DATASET EXTRACT.
────────────────────────────────────────

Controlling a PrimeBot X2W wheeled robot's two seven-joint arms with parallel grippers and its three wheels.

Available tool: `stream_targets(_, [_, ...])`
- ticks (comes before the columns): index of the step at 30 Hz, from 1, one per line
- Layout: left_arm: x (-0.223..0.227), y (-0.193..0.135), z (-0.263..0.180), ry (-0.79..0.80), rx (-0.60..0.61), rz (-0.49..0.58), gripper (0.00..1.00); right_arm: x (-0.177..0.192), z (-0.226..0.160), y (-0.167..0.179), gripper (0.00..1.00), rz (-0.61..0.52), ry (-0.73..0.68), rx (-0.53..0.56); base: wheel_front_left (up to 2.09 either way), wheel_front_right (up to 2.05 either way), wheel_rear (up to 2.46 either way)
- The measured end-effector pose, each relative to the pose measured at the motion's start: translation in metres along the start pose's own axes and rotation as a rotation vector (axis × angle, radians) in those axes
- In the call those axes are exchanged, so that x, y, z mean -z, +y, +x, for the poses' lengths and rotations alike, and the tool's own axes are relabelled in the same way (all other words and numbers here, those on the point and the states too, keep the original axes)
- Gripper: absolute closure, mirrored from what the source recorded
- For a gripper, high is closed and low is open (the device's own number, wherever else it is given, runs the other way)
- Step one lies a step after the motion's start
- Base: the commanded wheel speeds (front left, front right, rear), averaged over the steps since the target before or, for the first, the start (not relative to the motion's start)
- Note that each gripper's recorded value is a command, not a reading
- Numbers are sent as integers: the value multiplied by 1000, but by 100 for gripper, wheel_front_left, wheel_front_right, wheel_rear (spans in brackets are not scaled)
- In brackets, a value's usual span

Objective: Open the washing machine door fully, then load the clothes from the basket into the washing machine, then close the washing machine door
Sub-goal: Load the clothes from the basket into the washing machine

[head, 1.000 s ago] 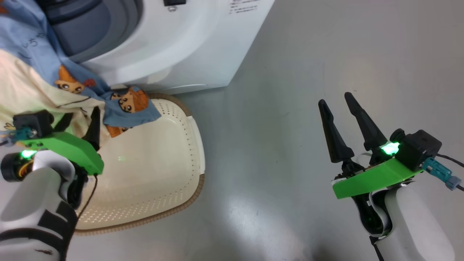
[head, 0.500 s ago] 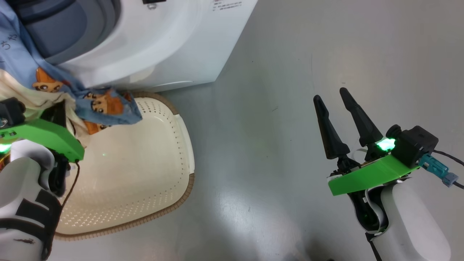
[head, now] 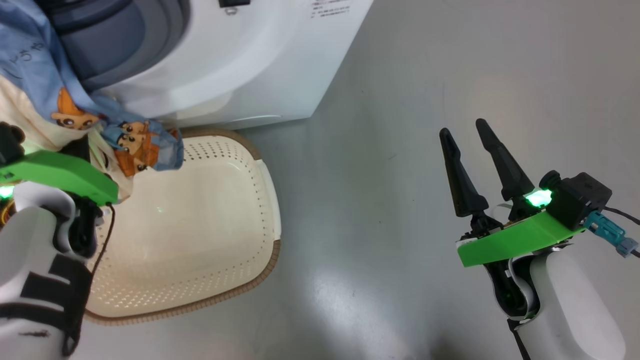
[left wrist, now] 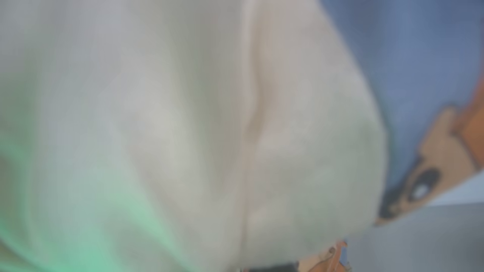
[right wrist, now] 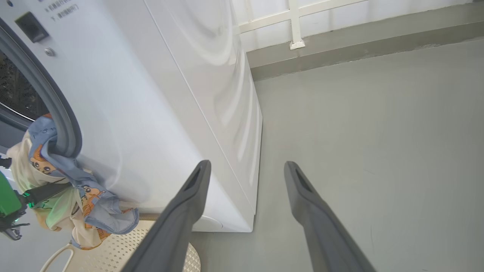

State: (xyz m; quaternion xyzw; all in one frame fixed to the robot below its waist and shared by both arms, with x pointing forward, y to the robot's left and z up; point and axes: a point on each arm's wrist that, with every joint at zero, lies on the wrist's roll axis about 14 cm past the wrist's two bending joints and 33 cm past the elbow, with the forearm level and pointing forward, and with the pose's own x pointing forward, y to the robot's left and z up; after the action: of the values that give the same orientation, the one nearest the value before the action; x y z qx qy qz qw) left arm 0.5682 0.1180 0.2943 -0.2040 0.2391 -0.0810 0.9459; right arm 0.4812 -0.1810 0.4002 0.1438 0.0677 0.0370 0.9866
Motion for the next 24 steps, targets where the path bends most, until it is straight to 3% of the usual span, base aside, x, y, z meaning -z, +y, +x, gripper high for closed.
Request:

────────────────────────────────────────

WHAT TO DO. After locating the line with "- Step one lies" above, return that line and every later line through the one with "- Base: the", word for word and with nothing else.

OUTPUT BELOW.
- Step one lies a step after the motion's start
- Base: the commanded wheel speeds (front left, front right, rear), averaged over the steps since the target before or, for the first, the start (not relative to the motion's start)

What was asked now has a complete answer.